Es posible que, al menos durante un tiempo, nuestra vida esté más centrada en chapotear —nadar a perrito como decíamos de pequeños— sobre las sensaciones, los afectos, los sentimientos y los retos del corto plazo. Así nos sucede sin duda durante la infancia (en la que, de forma paradójica, el largo plazo pueden ser los próximos 20 minutos) y aún con más claridad durante la adolescencia y la primera juventud. Parece razonable pensar que esto constituye parte del proceso de aprendizaje y que, si está bien integrada, esta especie de carrera alocada termina convirtiéndose en fermento de alta calidad.

Pero esa forma casi irreflexiva, cortoplacista y centrada en las pequeñas batallas del día a día —en ocasiones simples molinillos que consideramos gigantes, aunque carezcan de importancia real— no puede durar eternamente.

Una cosa es vivir un proceso de adolescencia tardía que se alargue hasta los 19 o 20 años y otra cosa es caer en una especie de síndrome de Peter Pan por el que el adulto se niega a hacerse preguntas de calado para hallar respuestas profundas. No vaya a ser que se dé cuenta de que su vida no es más que chapoteo de supervivencia.

Debería estar prohibido nadar a perrito a determinadas edades, dicho sea en un sentido profundo. Si consideramos que nadar es vivir, no parece razonable hacerlo a trompicones, usando mal nuestro cuerpo y nuestra mente, desaprovechando los dones recibidos de la inteligencia y la voluntad, en una permanente tensión entre el sorbo de agua y la respiración insegura. Por otro lado, mantenernos siempre en la superficie tratando de alcanzar una orilla o un bordillo incierto se antoja como un objetivo escaso, mezquino y vitalmente indigente.
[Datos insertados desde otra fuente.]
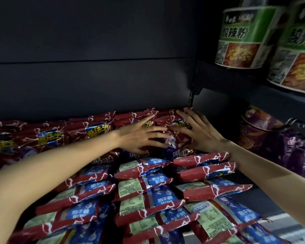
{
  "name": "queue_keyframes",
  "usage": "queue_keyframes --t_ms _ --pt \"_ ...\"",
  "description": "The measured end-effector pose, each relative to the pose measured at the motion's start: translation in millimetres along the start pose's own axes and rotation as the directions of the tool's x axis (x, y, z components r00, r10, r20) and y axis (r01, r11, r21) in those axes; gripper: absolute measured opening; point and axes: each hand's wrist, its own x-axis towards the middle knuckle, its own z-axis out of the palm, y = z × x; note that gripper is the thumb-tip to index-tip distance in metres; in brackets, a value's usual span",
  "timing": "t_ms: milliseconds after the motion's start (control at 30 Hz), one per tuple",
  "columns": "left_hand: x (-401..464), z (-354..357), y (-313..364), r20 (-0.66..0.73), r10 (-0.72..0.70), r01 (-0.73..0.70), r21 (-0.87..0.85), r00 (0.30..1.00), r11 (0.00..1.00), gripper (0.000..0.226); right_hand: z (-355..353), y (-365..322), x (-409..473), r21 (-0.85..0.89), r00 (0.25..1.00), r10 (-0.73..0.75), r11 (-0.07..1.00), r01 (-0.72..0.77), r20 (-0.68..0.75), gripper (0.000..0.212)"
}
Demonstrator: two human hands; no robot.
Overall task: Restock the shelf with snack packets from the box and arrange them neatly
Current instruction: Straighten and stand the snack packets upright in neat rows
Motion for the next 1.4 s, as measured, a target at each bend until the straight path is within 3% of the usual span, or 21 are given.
queue_keyframes --t_ms 133,233,334,400,467,534,600,767,867,967,1034,1134,1234,1301,1401 --pt "5.6 -6.5 2.3 -0.064 -0.059 0.043 -0.214 0.996 0.976 0.060 -3.3 -0.6 -6.4 0.099 1.000 -0.021 0.995 0.023 -0.021 0.074" --pt "3.7 -28.2 -2.3 -0.081 -0.156 0.109 -0.417 0.984 0.903 0.042 -22.0 7.0 -10.8 0.285 0.998 -0.029 0.958 0.042 -0.047 0.049" --pt "-5.9 -59.7 -4.4 -0.023 -0.290 0.221 -0.591 0.957 0.776 0.037 -55.6 8.8 -18.1 0.595 0.995 0.071 0.804 -0.019 -0.064 0.033" --pt "-14.7 -87.2 -2.1 0.105 -0.391 0.358 -0.663 0.914 0.658 0.044 -81.2 3.0 -25.7 0.752 0.990 0.135 0.648 -0.120 0.042 0.028" --pt "-24.4 -112.8 3.2 0.310 -0.435 0.514 -0.696 0.845 0.502 0.053 -100.1 -5.4 -36.8 0.816 0.987 0.072 0.556 -0.157 0.141 0.029" --pt "-33.7 -131.4 11.6 0.440 -0.441 0.608 -0.692 0.783 0.390 0.057 -108.0 -11.7 -48.1 0.834 0.982 -0.039 0.535 -0.136 0.185 0.035" --pt "-37.9 -140.4 20.3 0.499 -0.426 0.649 -0.664 0.755 0.371 0.059 -106.8 -14.1 -52.8 0.828 0.973 -0.111 0.549 -0.110 0.203 0.038" --pt "-28.8 -132.9 35.4 0.595 -0.340 0.685 -0.606 0.728 0.404 0.064 -90.9 -6.8 -44.9 0.842 0.916 -0.215 0.503 -0.194 0.340 0.035" --pt "-25.5 -125.0 36.9 0.620 -0.278 0.675 -0.618 0.734 0.404 0.056 -86.6 -2.0 -33.3 0.842 0.907 -0.199 0.484 -0.239 0.372 0.032" --pt "-24.9 -116.5 32.9 0.605 -0.307 0.678 -0.643 0.735 0.356 0.032 -82.0 4.6 -16.3 0.767 0.958 -0.047 0.610 -0.198 0.285 0.028" --pt "-24.0 -110.6 26.0 0.577 -0.411 0.708 -0.580 0.706 0.403 0.027 -77.5 6.6 -1.8 0.693 0.970 0.045 0.692 -0.202 0.239 0.015" --pt "-23.3 -97.7 12.3 0.442 -0.587 0.734 -0.429 0.679 0.526 0.036 -70.4 3.7 18.7 0.475 0.983 0.112 0.864 -0.169 0.146 0.013" --pt "-19.4 -76.6 3.9 0.319 -0.656 0.719 -0.445 0.684 0.534 0.034 -59.6 -2.2 27.2 0.315 0.991 0.118 0.940 -0.134 0.069 0.018" --pt "-22.4 -65.4 3.1 0.153 -0.664 0.648 -0.460 0.732 0.607 0.034 -52.5 -5.6 24.0 0.274 0.996 0.091 0.958 -0.083 -0.018 0.025" --pt "-29.4 -54.1 3.5 -0.139 -0.478 0.450 -0.192 0.867 0.872 0.041 -46.4 -3.9 9.2 0.164 0.953 -0.034 0.983 0.087 -0.302 0.026"
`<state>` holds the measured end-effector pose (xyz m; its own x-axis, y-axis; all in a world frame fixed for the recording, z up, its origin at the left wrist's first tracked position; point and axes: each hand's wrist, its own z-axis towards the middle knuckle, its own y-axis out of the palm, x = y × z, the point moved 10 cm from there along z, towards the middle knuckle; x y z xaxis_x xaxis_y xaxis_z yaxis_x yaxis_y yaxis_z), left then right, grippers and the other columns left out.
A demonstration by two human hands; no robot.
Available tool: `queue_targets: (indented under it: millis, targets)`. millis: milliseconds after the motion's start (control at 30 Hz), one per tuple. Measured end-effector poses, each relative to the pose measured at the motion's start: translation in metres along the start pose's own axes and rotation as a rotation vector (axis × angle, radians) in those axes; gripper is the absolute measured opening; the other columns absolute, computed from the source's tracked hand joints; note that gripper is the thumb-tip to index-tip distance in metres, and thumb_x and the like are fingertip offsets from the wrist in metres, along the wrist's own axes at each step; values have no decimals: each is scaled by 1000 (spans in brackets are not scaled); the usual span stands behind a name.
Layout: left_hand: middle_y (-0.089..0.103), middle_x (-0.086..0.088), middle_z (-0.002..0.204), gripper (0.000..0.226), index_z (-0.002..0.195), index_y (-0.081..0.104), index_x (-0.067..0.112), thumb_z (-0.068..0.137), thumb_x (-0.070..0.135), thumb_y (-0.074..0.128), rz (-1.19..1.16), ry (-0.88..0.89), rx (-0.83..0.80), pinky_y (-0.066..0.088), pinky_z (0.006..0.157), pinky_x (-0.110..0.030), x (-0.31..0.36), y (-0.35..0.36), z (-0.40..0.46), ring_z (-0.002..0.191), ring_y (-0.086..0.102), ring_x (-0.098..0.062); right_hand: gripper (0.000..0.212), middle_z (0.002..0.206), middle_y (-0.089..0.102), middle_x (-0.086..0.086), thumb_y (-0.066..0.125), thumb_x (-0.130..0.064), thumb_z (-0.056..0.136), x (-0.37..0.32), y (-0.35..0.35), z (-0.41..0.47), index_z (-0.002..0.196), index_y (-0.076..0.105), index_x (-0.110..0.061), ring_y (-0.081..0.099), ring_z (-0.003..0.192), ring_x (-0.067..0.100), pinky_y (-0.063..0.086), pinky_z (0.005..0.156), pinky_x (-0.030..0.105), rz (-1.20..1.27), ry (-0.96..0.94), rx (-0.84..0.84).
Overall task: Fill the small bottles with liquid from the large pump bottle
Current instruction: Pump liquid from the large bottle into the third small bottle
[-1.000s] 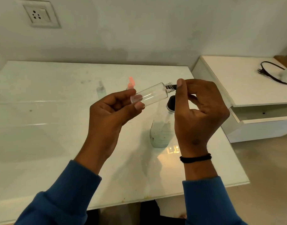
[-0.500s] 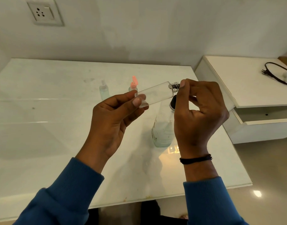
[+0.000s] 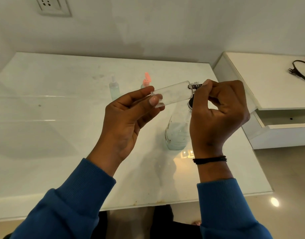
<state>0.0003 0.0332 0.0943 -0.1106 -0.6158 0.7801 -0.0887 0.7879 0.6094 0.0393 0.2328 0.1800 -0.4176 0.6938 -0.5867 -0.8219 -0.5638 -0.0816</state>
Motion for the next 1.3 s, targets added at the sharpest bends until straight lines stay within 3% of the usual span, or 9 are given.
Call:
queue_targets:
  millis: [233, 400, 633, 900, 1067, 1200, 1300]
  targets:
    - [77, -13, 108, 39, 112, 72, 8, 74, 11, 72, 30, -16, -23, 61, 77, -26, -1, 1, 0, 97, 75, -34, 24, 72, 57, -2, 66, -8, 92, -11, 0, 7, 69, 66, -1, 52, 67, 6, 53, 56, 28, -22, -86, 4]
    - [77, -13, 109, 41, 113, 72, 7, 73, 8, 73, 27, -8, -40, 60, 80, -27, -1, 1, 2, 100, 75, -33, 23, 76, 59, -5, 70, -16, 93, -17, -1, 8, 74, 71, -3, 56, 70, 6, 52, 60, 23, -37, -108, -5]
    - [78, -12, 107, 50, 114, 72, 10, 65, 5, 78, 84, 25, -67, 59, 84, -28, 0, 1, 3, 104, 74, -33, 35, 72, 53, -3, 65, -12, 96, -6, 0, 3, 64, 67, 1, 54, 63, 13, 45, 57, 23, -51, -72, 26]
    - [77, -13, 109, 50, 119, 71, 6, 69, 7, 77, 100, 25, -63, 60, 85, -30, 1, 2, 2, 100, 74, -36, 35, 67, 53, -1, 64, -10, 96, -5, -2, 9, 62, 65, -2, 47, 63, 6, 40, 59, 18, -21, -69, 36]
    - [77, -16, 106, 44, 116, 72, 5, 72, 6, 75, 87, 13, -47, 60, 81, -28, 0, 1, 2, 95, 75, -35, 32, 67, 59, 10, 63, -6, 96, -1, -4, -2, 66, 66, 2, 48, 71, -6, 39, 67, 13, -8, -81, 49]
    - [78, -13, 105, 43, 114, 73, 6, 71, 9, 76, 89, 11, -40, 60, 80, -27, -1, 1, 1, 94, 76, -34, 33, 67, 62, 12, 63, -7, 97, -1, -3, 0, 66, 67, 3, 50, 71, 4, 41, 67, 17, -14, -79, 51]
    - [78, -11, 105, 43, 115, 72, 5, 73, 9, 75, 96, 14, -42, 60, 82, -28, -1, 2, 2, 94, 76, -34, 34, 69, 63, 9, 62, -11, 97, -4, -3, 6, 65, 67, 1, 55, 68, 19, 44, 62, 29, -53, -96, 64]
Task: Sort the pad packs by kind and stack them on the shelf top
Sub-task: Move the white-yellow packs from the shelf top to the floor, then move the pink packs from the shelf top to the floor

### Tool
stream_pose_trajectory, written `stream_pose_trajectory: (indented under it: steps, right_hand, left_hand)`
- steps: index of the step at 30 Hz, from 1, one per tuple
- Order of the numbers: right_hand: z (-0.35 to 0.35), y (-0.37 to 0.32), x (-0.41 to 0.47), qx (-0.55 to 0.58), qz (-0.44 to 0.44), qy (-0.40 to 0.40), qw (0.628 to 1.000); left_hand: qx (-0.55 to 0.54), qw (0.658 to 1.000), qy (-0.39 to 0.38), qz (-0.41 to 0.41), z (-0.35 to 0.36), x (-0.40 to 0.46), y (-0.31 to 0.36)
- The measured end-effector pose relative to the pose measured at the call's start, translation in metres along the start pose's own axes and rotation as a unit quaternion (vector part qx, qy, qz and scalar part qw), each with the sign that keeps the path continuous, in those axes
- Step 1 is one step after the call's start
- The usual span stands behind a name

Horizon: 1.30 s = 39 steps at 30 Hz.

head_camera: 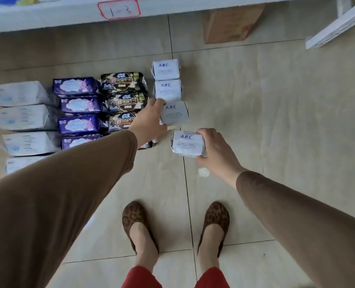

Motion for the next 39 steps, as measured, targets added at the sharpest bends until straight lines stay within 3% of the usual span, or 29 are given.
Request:
stream_pose_trajectory:
  steps: [11, 17, 25, 32, 39]
  right_hand:
    - [0.051, 0.029, 0.066, -0.052, -0.004, 0.013, 0.999]
    - [0.061, 0.021, 0.084, -0.004, -0.01, 0.018, 1.0]
    - [0.058, 0.014, 0.067, 0.021, 0.013, 0.023, 0.999]
    - [-0.026, -0.041, -0.006, 0.064, 0.063, -0.001, 0.996]
    - [-0.191, -0.179, -0.1, 0.052, 0.052, -0.012, 0.997]
  left_hand:
    - [0.034, 0.999, 0.034, 0.0, 0.045, 0.045, -0.026]
    - [0.04, 0.997, 0.07, 0.017, 0.04, 0.032, -0.027]
    - [0.007, 0.998, 0.059, -0.017, 0.034, -0.001, -0.03]
    - [0.004, 0.999, -0.019, -0.049, -0.025, -0.077, 0.005]
    - [0.023, 0.998, -0.006, -0.052, -0.212, -0.175, 0.083]
Point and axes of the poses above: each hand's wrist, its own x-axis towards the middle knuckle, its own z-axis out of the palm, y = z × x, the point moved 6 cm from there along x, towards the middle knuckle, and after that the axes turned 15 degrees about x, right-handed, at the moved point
No se puede vivir una vida plena sin adentrarse con decisión en una cierta profundidad. No está mal cuidar la epidermis, vive Dios. Pero los órganos vitales, no sólo desde el punto de vista físico, están sobre todo en nuestro interior. Por ello es necesario dedicar algo de nuestro tiempo a comprender el mundo y al hombre. Apalancados en la superficialidad nos comportamos como el tiburón ballena que abre sus enormes fauces para alimentarse de lo que entre, sin el menor atisbo selectivo, mientras las rémoras se pegan a sus aletas.

Conviene a quien aspira a comprender su existencia y el mundo adentrarse en las profundidades de la Teología, la Filosofía, la Historia, la Antropología, la Psicología, el Arte y, en general, de las Humanidades, tan denostadas. Sin un esfuerzo submarino, al corazón del hombre se le hace harto difícil descubrir su complejidad y belleza, comprenderla, apreciarla y proyectarse hacia la superficie con mucha mayor convicción.

Salvando a quienes no han tenido la oportunidad por diferentes circunstancias ajenas a su voluntad, sólo nada a perrito quien se siente a gusto comportándose como un perrito. Y es lastimoso, porque no somos perritos. Somos seres humanos llamados al bien, a la verdad y a la belleza.